* _Your objective_: Reproduce exactly the lines below, from the first through the one containing "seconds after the", and nothing more.

* _Collected material_:
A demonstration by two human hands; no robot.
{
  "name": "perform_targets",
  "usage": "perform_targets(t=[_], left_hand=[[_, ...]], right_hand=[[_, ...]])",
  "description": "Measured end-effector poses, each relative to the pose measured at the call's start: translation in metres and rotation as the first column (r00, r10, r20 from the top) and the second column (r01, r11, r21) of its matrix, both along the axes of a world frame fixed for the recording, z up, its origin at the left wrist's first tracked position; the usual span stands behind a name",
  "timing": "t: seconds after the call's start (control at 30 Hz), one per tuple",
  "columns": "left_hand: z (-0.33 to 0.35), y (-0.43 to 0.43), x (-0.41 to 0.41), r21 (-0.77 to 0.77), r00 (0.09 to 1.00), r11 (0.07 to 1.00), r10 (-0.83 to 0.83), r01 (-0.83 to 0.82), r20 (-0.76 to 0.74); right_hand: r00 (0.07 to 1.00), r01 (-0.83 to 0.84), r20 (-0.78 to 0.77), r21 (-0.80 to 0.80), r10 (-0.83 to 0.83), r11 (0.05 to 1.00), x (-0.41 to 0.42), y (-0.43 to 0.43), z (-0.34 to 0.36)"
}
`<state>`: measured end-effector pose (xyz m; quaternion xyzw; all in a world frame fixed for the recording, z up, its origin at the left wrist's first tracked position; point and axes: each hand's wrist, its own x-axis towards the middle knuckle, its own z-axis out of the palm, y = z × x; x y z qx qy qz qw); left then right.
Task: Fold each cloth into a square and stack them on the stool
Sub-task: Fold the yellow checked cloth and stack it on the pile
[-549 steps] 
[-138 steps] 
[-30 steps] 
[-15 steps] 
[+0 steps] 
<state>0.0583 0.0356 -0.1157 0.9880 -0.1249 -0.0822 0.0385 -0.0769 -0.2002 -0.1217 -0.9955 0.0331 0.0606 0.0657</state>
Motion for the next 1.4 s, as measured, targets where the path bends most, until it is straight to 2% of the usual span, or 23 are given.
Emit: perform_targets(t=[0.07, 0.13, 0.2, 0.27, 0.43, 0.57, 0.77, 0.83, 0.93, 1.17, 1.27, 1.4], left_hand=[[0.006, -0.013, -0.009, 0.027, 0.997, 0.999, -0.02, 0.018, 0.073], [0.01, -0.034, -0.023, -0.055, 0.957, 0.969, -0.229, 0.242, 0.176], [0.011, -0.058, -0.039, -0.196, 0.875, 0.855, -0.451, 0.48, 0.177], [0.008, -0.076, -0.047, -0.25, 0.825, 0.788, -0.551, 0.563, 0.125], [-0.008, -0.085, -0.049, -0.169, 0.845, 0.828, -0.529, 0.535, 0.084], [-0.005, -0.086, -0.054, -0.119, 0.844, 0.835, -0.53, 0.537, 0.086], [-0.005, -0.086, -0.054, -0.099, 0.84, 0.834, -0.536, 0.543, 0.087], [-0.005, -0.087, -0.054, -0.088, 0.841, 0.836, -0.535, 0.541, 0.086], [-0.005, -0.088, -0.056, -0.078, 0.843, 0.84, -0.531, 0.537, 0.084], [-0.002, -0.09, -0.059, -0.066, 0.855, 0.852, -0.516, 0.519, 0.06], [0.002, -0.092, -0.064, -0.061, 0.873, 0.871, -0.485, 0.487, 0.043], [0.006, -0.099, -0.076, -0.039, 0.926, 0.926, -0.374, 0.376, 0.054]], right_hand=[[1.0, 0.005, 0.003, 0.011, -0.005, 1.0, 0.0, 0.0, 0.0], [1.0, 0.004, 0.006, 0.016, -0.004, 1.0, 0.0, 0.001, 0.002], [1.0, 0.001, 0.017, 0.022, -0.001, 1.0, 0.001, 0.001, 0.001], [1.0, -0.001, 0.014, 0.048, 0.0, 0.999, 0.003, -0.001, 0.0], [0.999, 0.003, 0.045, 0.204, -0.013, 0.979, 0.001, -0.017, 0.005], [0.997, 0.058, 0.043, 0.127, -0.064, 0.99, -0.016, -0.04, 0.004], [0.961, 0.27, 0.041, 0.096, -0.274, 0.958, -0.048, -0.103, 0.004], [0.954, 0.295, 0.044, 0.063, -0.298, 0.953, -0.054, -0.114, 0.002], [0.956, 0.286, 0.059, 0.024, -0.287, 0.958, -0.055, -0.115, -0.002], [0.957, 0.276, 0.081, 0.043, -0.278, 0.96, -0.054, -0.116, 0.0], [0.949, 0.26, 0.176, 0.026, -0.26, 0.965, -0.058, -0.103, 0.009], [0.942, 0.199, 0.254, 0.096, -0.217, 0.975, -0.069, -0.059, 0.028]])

* _Response_:
A demonstration by two human hands; no robot.
{
  "name": "perform_targets",
  "usage": "perform_targets(t=[_], left_hand=[[_, ...]], right_hand=[[_, ...]])",
  "description": "Measured end-effector poses, each relative to the pose measured at the call's start: translation in metres and rotation as the first column (r00, r10, r20 from the top) and the second column (r01, r11, r21) of its matrix, both along the axes of a world frame fixed for the recording, z up, its origin at the left wrist's first tracked position; the usual span stands behind a name",
  "timing": "t: seconds after the call's start (control at 30 Hz), one per tuple",

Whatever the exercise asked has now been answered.